Later we were sitting in a cosy restaurant's private reservation and were ordering our food
"What will you have?". Randhir asked me. Shrugging I said
"Anything in Indian would do". He nodded and asked
"Something in non veg is fine"
I smiled and replied
"Perfect" . Hearing my response he gave the orders which was chicken Tikka masala with butter naan and some biryani. The waiter left taking the order and I said
"Let's play twenty questions".
He being confused asked
"Why suddenly?". I made a tsk Sound and said
"Of course to know each other better. Okay I'll start first". He chuckled
"Okay go on"
"So fav color?"
"White and grey. Yours?"
"Blue"
"Okay. Fav movie?"
"Umm... Yeh jawani hai deewani only till the manali part".
He frowned and asked
"Why?".
"Because after that there is too much love and emotions which is just too much for me"
"Ohh. Mine is fifty shades of grey"
Hearing him,I gasped and looked shocked and seeing this he laughed loudly. Thank God we were in a private sitting. My ears turned red and heat crept up my face and he controlling his laughter said
"God look at your face all red. Relax Ahana I was just messing up with you". Even though he said this I didn't had the guts to look at him. He took my hand in his hold on the table and said
"Common wife look up" he ordered yet was gentle in his tone. I looked at him shyly and he was warmly looking into my eyes said
"Chill it was just a joke. I am sorry"
"No it's not like that. It was all sudden isliye I got shocked. He nodded smiling and said
"On a serious note there's no specific favorite movie of mine but I liked the recently released Kabir singh". I smiled and nodded and he told
"Common now you're turn".
I cleared my throat nodding
"Umm.. ya so your fav holiday destination?"

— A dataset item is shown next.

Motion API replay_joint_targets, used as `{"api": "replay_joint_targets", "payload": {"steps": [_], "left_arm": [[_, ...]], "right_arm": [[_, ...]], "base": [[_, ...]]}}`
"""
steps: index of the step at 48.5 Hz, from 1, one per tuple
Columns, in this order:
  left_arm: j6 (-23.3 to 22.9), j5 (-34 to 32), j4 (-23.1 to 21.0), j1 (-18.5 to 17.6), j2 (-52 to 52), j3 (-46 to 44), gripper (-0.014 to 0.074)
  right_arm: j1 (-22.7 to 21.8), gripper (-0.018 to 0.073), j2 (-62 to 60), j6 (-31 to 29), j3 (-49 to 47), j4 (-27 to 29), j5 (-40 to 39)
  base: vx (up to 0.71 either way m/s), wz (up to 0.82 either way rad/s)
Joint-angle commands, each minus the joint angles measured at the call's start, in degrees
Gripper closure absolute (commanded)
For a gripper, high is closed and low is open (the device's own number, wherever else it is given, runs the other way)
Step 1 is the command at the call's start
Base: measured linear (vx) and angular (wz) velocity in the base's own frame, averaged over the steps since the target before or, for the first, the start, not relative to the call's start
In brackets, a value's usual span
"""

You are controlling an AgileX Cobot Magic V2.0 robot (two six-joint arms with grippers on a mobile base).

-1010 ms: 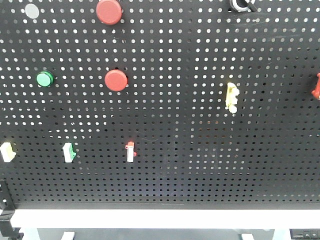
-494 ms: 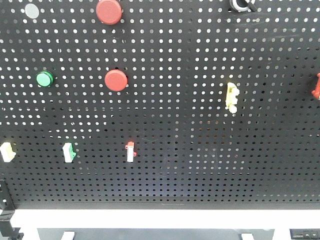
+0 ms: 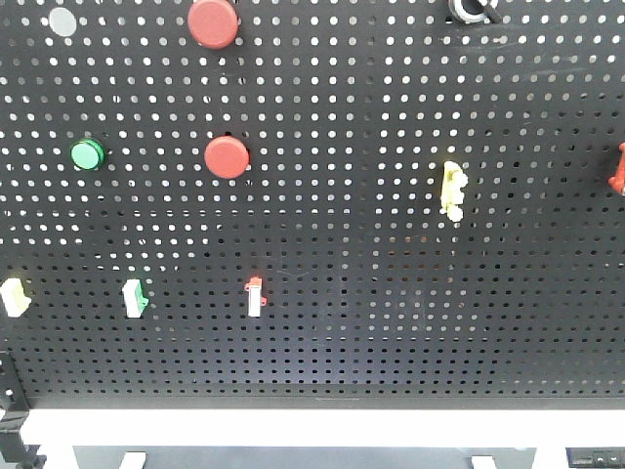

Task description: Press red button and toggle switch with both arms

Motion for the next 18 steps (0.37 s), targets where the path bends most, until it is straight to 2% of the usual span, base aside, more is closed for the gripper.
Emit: {"api": "replay_joint_targets", "payload": {"steps": [1, 18], "left_arm": [[-0.51, -4.68, -0.15, -0.09, -0.91, 1.88, 0.0594], [-0.51, -4.68, -0.15, -0.09, -0.91, 1.88, 0.0594]], "right_arm": [[-0.29, 0.0562, -1.04, 0.17, 0.66, -0.17, -4.52], [-0.29, 0.0562, -1.04, 0.12, 0.66, -0.17, -4.52]], "base": [[0.0, 0.0], [0.0, 0.0]]}}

"Waise toh I had the privilege of visiting almost every country but Paris is something. So ya Paris.
Nodding I agreed and said
"Ya Paris is beautiful but for me any snowy place is my fave I just love snow and winters alot".
"Favorite food?" He asked
"Indian anytime because no matter how much different food you have but dal chawal ko kuch nhi beat Kar sakta"

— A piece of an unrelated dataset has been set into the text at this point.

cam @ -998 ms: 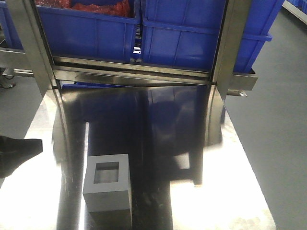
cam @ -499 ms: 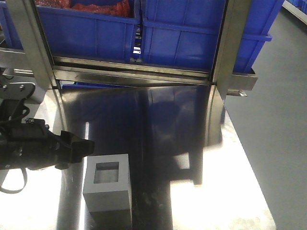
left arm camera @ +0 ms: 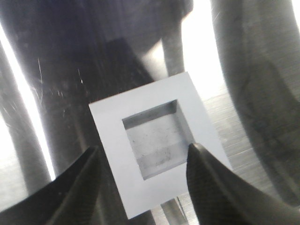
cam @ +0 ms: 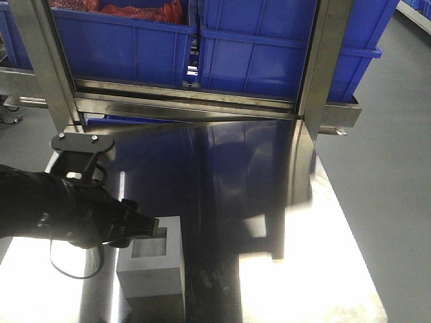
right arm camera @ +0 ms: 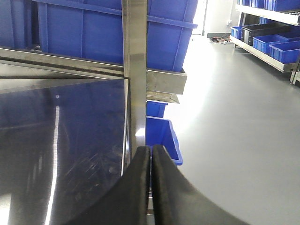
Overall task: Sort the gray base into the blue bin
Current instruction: 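Move the left gripper down over the gray square block, then close the left gripper on the gray block's rim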
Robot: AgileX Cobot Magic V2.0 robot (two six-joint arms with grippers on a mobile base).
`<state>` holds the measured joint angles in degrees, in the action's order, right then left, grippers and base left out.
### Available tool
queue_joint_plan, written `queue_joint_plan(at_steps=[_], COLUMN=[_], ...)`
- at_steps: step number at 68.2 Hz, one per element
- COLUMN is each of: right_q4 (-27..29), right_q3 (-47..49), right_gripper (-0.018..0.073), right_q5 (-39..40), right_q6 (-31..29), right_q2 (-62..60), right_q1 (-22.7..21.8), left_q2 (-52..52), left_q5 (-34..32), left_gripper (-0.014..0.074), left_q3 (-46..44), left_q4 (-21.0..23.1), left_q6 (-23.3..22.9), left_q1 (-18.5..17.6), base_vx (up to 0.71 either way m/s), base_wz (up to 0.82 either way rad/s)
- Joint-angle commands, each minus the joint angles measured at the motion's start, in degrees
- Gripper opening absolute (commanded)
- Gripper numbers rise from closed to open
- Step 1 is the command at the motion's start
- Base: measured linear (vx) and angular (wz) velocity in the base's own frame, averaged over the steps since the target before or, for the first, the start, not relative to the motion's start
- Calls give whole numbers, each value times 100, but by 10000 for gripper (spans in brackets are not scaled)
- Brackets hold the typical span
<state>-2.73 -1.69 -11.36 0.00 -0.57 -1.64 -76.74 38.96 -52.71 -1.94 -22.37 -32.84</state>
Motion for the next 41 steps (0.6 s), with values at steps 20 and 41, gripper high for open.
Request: queue_joint_plan(at_steps=[20,41], right_q4=[-27,-27], right_q3=[-42,-42], right_gripper=[-5,-5], right_q5=[415,408], right_q6=[-69,-69], right_q2=[-92,-92], right_q1=[6,6], left_q2=[-263,-601], left_q5=[-144,-137], left_gripper=[395,395], left_q3=[-178,-170], left_q4=[-240,-280], left_q6=[-581,-821], left_q1=[-42,-42], base_vx=[0,0], base_wz=[0,0])
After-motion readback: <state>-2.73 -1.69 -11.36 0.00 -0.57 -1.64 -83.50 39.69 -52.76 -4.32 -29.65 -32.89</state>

"I second you. Even I like Indian and mostly no veg"
And like this our order arrived and we finished our dinner talking about anything and everything. We relished our tasty food and were done with it
"Do you want to have dessert?" He asked and I denied saying
"No. Tummy poora full ho Chuka hai. Ab toh paani peene ki bhi jagah nhi bachi". He chuckled hearing me and said
"Okay then chalte hai Mera bhi Mann nhi dessert ka". Nodding we stood and came out of the restaurant. We settled in the car and started towards our home with a day spent well. Knowing him, understanding him, his likes, dislike , quality and drawbacks too. He didn't hide anything from me and was like an open book in front of me and I shared about myself too and he was all ears for it. We reached home and straightaway went in our room being tired and ma Papa were slept too.

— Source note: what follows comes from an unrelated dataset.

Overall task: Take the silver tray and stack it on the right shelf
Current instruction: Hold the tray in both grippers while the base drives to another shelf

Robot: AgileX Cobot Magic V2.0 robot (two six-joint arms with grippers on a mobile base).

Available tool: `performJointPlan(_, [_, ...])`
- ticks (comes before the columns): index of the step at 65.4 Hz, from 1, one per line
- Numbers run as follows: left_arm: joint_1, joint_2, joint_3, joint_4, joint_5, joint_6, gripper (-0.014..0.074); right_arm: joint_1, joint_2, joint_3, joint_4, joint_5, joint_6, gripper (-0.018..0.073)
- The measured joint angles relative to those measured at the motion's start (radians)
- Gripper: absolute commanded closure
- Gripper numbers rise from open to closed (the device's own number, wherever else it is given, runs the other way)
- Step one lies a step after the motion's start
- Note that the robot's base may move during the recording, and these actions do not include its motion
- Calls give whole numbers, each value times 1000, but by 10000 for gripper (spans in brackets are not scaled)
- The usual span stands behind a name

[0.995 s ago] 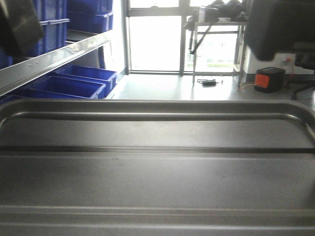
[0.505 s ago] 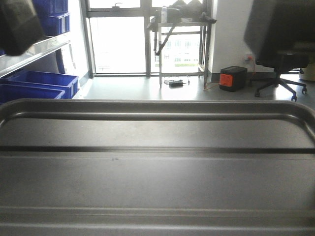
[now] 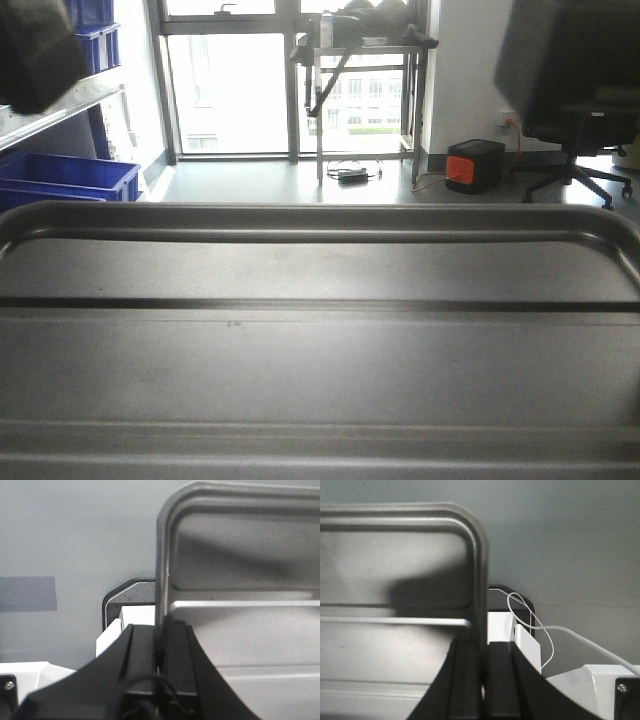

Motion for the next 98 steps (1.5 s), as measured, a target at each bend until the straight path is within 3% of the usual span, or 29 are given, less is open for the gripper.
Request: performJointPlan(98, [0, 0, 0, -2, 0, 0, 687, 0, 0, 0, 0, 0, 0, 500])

"You freshen up I'll go after you" Randhir said and I agreed to him and went to freshen up taking my change. I came out after a quick shower in this👇
And after me he too went and took a shower.
After everything,we laid down on the bed with my back facing him when he back hugged me and stated
"I didn't like the distance. Good night wife". Smiling and being relaxed in his arms I drifted in deep sleep ending a beautiful day of my life.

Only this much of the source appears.